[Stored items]
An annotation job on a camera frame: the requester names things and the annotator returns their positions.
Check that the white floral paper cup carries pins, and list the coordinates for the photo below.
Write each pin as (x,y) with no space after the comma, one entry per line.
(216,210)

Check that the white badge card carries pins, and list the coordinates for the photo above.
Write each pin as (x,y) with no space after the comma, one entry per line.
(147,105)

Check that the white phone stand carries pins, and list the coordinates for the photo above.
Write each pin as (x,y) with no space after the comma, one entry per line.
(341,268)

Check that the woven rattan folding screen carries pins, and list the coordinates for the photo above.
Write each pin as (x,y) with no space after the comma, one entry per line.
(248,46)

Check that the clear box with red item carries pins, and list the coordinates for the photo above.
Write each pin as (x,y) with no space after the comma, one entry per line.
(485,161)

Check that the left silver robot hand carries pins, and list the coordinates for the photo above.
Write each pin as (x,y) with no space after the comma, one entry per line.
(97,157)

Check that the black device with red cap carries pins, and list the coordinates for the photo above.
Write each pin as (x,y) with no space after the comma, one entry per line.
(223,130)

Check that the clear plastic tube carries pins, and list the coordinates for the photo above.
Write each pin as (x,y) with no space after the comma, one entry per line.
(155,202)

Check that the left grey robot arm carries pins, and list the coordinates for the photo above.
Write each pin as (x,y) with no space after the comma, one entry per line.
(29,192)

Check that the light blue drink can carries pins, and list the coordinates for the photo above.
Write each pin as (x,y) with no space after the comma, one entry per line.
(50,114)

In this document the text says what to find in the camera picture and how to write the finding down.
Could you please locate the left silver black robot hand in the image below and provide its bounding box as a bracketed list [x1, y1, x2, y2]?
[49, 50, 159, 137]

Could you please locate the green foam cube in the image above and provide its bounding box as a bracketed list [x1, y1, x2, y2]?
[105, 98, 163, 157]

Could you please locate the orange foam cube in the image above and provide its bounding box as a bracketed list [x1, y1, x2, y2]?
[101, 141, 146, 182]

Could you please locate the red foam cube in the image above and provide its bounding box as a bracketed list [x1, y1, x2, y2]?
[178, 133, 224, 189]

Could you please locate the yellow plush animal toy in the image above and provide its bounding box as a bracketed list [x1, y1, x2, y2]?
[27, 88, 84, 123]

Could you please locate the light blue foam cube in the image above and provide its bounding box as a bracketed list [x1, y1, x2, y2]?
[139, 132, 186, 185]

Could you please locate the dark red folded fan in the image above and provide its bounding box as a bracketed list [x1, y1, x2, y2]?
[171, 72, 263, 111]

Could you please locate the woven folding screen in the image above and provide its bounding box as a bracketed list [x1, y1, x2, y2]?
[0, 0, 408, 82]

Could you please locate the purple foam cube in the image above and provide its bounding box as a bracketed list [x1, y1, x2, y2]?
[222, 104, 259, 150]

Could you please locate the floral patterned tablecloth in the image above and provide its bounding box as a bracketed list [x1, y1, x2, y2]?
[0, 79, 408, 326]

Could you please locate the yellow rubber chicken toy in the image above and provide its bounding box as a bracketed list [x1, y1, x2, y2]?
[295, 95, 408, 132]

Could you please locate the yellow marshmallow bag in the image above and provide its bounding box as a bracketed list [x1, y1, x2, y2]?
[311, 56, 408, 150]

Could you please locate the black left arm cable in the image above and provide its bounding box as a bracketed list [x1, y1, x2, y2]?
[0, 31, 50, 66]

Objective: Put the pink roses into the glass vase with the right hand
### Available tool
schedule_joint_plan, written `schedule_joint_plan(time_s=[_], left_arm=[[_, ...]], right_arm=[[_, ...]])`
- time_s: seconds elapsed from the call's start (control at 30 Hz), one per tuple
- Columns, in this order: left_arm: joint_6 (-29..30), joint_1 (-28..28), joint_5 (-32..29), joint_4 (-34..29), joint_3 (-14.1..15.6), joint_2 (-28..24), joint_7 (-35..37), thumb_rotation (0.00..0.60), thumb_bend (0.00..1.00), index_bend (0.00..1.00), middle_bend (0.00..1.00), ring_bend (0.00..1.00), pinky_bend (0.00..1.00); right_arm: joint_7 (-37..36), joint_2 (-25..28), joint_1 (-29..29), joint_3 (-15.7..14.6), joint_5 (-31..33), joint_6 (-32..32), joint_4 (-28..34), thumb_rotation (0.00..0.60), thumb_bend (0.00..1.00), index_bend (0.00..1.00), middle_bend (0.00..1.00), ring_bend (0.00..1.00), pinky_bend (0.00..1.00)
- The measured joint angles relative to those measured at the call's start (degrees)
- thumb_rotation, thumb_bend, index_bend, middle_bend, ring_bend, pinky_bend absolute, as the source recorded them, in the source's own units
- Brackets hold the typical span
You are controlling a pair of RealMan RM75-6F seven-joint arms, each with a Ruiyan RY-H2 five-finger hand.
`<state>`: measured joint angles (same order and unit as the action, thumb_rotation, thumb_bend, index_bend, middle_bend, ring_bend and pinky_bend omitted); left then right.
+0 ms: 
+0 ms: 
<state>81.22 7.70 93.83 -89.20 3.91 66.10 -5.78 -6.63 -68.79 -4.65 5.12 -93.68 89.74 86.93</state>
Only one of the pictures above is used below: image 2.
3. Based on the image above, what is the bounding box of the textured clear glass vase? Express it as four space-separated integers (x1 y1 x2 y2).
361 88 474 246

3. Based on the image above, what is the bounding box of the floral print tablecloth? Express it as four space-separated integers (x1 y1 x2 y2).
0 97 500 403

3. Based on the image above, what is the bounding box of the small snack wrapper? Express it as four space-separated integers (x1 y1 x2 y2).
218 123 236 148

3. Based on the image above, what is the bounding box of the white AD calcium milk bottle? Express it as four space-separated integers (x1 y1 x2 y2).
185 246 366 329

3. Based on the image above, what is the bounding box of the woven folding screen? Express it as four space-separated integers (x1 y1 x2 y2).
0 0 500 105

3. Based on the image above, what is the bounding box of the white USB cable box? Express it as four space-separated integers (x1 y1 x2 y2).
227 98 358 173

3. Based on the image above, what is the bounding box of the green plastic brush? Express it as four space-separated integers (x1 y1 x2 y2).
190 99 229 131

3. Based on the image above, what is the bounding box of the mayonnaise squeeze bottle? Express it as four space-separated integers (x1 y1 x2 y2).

### What is required
Report back every line of the entries in which "coordinates" occurs.

### Reply to the task
Check that the white floral paper cup carries pins, and list the coordinates for the photo below.
Check that the white badge card carries pins, and list the coordinates for the photo above.
Check that the white phone stand carries pins, and list the coordinates for the photo above.
Check that the woven rattan folding screen carries pins, and list the coordinates for the photo above.
Check that the clear box with red item carries pins, and list the coordinates for the photo above.
Check that the left silver robot hand carries pins, and list the coordinates for the photo above.
Check that the black device with red cap carries pins, and list the coordinates for the photo above.
Check that the clear plastic tube carries pins, and list the coordinates for the photo above.
Check that the left grey robot arm carries pins, and list the coordinates for the photo above.
Check that the light blue drink can carries pins, and list the coordinates for the photo above.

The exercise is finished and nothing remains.